- Exercise aim -
Please give the count of lines below with the string "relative" in them, and no other words.

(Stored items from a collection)
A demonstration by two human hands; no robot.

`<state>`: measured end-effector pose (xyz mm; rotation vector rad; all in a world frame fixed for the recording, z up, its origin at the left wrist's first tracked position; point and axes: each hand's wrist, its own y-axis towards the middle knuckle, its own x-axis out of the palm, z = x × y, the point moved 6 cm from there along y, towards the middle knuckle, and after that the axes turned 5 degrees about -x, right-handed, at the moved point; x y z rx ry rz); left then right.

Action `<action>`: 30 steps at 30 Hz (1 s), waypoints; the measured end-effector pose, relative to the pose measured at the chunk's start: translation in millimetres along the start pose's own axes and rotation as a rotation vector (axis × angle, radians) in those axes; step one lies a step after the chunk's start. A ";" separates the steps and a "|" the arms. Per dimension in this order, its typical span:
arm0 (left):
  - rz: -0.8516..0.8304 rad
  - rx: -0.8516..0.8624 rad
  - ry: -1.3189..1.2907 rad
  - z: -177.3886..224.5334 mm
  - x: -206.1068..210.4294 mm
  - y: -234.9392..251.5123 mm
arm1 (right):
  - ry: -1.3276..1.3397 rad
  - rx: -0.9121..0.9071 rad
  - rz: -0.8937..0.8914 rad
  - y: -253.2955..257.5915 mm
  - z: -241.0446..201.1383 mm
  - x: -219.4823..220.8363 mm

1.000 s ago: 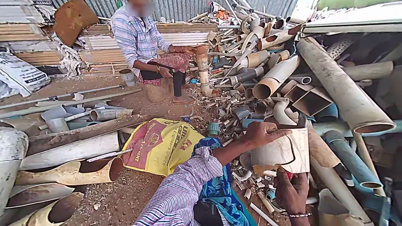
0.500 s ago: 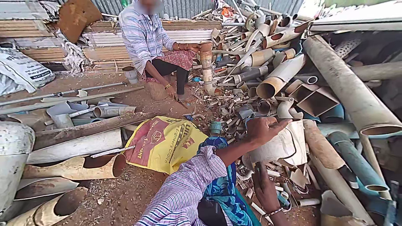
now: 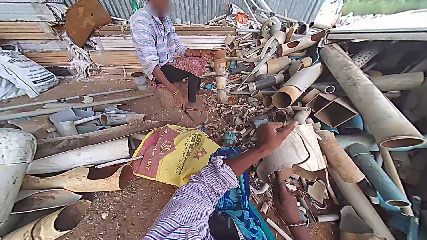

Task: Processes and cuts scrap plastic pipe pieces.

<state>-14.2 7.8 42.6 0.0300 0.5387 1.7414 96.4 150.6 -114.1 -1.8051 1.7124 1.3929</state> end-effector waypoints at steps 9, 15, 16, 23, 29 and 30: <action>0.033 0.027 0.037 4.4 -6.3 -0.4 | -0.054 -0.039 0.001 -0.1 -18.7 0.4; 0.064 0.017 0.007 -2.1 -10.9 4.6 | -0.075 0.062 0.024 1.2 9.7 -9.5; 0.064 0.022 0.013 -1.5 -10.9 4.1 | -0.082 0.014 0.051 -0.2 2.7 -9.0; 0.077 -0.003 0.000 -3.5 -15.0 4.8 | -0.118 0.074 -0.028 0.0 15.3 -0.3; 0.082 0.004 0.003 -4.4 -16.7 5.2 | -0.125 -0.027 0.102 -3.6 11.0 -6.7; 0.087 0.010 0.008 -2.6 -17.6 4.4 | -0.132 -0.050 0.065 -4.0 6.1 -2.7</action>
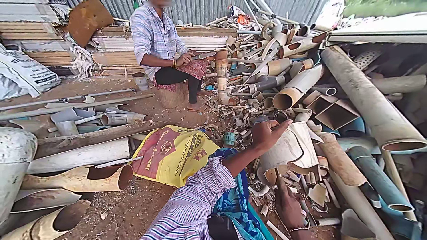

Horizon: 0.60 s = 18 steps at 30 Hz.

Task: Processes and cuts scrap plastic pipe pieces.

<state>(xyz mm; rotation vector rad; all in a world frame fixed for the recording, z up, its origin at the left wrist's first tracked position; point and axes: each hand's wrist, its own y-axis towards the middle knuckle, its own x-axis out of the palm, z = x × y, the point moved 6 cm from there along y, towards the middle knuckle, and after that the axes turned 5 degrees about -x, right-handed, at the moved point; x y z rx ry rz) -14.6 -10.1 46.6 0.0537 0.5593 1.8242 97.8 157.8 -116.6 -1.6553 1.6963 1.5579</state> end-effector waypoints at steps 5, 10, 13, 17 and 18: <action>0.028 0.017 -0.024 -2.7 -4.1 2.0 | 0.010 0.105 -0.044 -8.1 27.1 16.4; 0.039 0.030 -0.024 -4.5 -4.2 3.6 | -0.008 0.008 0.059 -16.1 24.0 17.6; 0.054 0.045 -0.023 -2.9 -5.3 2.6 | 0.005 0.016 -0.046 -18.7 25.6 30.1; 0.053 0.047 -0.013 -3.4 -5.9 2.5 | 0.027 0.098 0.067 -28.9 49.3 33.8; 0.049 0.037 -0.014 -4.2 -6.1 3.0 | 0.011 0.061 0.098 -29.7 47.2 32.2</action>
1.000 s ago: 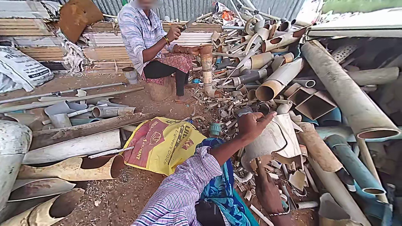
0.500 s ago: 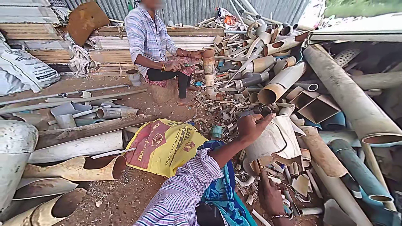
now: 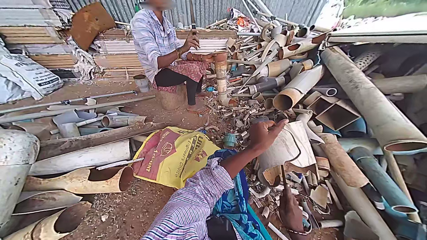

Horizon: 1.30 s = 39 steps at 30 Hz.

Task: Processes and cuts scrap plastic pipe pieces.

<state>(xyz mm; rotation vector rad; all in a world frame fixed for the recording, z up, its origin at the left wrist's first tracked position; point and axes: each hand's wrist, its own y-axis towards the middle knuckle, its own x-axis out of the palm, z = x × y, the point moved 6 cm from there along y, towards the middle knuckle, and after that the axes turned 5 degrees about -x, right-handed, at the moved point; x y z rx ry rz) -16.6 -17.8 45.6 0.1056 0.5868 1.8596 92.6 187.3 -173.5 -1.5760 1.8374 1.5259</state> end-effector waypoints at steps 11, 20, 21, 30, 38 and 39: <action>-0.010 0.014 -0.010 -1.2 3.6 -1.2 | 0.017 -0.030 -0.077 -2.2 -7.1 9.7; 0.099 0.033 -0.040 -19.0 2.5 7.7 | 0.126 0.091 -0.202 2.9 1.9 3.1; 0.110 0.046 -0.036 -18.9 2.3 9.4 | 0.127 0.055 -0.147 4.0 1.6 1.0; 0.131 0.059 0.005 -13.2 -5.4 9.3 | 0.071 0.010 -0.139 5.5 8.8 -0.8; 0.175 0.100 -0.018 -20.1 -5.9 14.0 | 0.082 0.117 -0.359 -4.0 9.7 13.3; 0.180 0.110 -0.016 -18.5 -6.1 14.8 | 0.081 0.085 -0.310 -2.0 7.6 10.9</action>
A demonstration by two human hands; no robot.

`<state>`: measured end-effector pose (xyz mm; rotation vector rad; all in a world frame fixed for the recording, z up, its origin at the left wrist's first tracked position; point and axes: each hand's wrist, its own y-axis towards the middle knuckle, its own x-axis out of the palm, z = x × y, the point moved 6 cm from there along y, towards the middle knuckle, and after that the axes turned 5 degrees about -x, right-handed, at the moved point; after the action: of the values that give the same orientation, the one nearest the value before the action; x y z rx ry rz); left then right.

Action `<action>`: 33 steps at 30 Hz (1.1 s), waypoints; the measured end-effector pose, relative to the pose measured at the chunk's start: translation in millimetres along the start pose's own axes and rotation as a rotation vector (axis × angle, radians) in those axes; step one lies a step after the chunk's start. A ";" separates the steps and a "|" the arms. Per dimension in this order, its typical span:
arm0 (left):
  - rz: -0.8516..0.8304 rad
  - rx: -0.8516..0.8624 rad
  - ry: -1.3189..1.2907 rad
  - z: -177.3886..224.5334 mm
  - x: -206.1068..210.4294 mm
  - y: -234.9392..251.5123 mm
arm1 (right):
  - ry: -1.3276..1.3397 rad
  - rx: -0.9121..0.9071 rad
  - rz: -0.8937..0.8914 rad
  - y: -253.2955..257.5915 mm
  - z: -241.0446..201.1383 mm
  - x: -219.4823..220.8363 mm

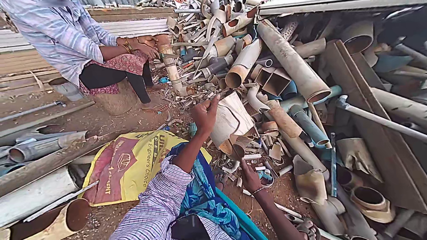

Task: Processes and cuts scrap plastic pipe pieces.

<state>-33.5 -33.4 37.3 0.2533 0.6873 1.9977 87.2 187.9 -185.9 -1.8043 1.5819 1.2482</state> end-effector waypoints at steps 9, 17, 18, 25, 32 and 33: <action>-0.004 0.021 -0.033 -1.6 1.4 1.4 | 0.691 0.466 -0.098 12.2 7.1 9.7; -0.099 -0.073 0.102 6.4 -6.3 -5.4 | 0.275 0.197 0.098 30.2 -17.2 -43.3; -0.120 -0.089 0.103 8.0 -5.8 -6.9 | 0.119 0.116 0.188 30.9 -18.8 -51.3; -0.168 -0.101 0.002 10.7 -2.4 -13.2 | -0.131 0.108 0.018 13.5 -30.4 -5.2; -0.163 -0.049 0.102 14.1 -2.8 -15.3 | -0.117 -0.082 -0.073 9.3 -50.9 15.6; -0.167 -0.053 0.097 13.4 -2.7 -15.4 | -0.137 -0.055 -0.048 12.7 -38.7 12.7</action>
<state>-14.8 -25.2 39.9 0.0655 0.6924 1.8740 87.7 146.9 -174.2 -1.7393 1.4351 1.3740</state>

- Exercise solution -
2